The town transferred the full amount of their surplus of $528,709 into their operating reserve, which is basically a savings account.
Mayor Brenda Chisholm-Beaton said since 2012, the town has been working diligently to be fiscally responsible with capital projects.
“We’ve been trying to streamline the way we provide services but still keep our service levels high and to be at anticipated levels our citizens appreciate.”
Along with increasing their surplus, the town also decreased their long term debt by $450,865.
“Part of that fiscal prudence was to [do] exactly that, to reduce our debt load and to generate a surplus,” Chisholm-Beaton said. “If we don’t have that money on hand to be able to leverage for a program, or a project that may arise either at the provincial or federal level, then we lose out.”
It’s something the town can put into their reserve for capital projects, or investing in the community, MacEachen said.
“Which is why we’re able to do projects like Pitt-Napean this year because we put money into our operating reserve to be able to leverage dollars from the federal government.”
During the meeting, Port Hawkesbury CAO Terry Doyle gave an update on capital projects, including the Pitt-Napean project, which he said was going fairly well but they have been experiencing some difficulties.
“We’ve run into a considerable amount of rock of Pitt Street which we hadn’t expected that slowed the process down,” he said. “A tremendous amount of work had to be done on the intersection of Macsween and Napean, there’s a very large communication duct bank that runs through that intersection that had to be protected while we were getting under it and around it.”

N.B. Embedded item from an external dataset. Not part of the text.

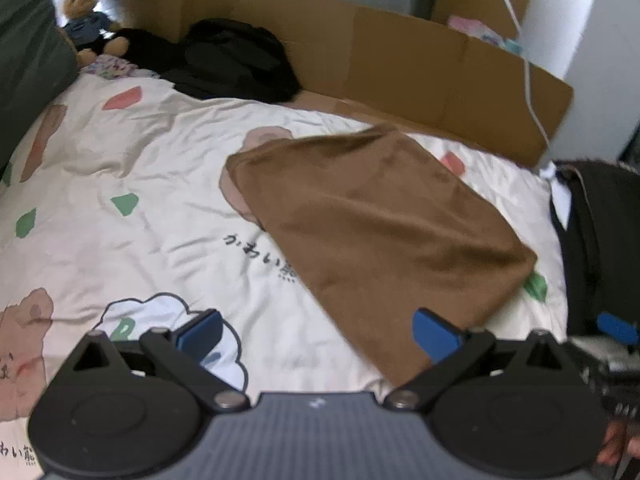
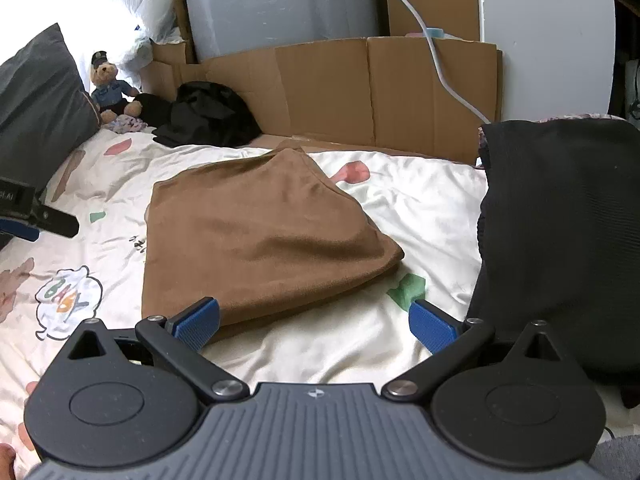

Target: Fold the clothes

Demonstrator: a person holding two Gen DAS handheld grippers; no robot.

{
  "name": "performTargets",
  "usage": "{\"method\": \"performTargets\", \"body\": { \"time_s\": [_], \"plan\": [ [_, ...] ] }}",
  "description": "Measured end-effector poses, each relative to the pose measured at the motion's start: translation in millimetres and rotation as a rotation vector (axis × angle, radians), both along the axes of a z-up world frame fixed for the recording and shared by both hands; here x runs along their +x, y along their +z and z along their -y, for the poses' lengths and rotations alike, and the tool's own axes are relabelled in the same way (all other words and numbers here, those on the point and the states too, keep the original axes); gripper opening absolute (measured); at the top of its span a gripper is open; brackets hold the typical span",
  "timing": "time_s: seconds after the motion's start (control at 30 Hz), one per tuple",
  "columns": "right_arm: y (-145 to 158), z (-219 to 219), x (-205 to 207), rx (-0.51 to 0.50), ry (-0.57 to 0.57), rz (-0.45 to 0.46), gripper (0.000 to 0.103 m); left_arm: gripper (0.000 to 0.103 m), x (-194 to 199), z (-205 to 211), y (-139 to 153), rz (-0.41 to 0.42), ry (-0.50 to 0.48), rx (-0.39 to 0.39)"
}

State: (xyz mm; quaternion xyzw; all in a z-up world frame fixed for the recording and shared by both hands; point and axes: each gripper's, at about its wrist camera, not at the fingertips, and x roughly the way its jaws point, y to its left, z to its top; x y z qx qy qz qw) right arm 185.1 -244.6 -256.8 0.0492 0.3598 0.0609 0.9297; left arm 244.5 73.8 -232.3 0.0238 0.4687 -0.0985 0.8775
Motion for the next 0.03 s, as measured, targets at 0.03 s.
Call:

This was something that took much longer than originally expected in tendering, Doyle said.
“The final bit of concrete will go into the ground in the first week of November. There’s 300 metres of utility left to install, that seems fairly achievable to us,” he said. “They have stopped digging, stopped tearing up street and have gone back to the bottom of Pitt Street completing tie-ins of utilities and making that piece of roadway more accessible and ready for sidewalk and asphalt.”
Another large project was the Reynolds Street resurfacing in which Scotia Paving was awarded the tender for low bid, Doyle said.
“The pricing was fairly good on all three aspects, the resurface of Reynolds Street, the replacement of the fire hall parking lot, and replacement of the causeway shopping centre parking lot.”
The milling of Reynolds Street is scheduled to begin later this week.
Other projects included the tennis court resurfacing, which was completed early this summer. In August, the safety netting in the rink was installed. The construction for the pump track is almost complete and Doyle said he expects it to be wrapped up later this week.
Also, tender documents are being completed for the off-road, active transportation lane from Pitt Street to the NSCC Strait Area Campus.
“We should see tender documents by the end of the month for review, and have it out to tender in early October,” Doyle said. “It’s getting late to do a lot of work on that but we will see some work started on that AT lane.”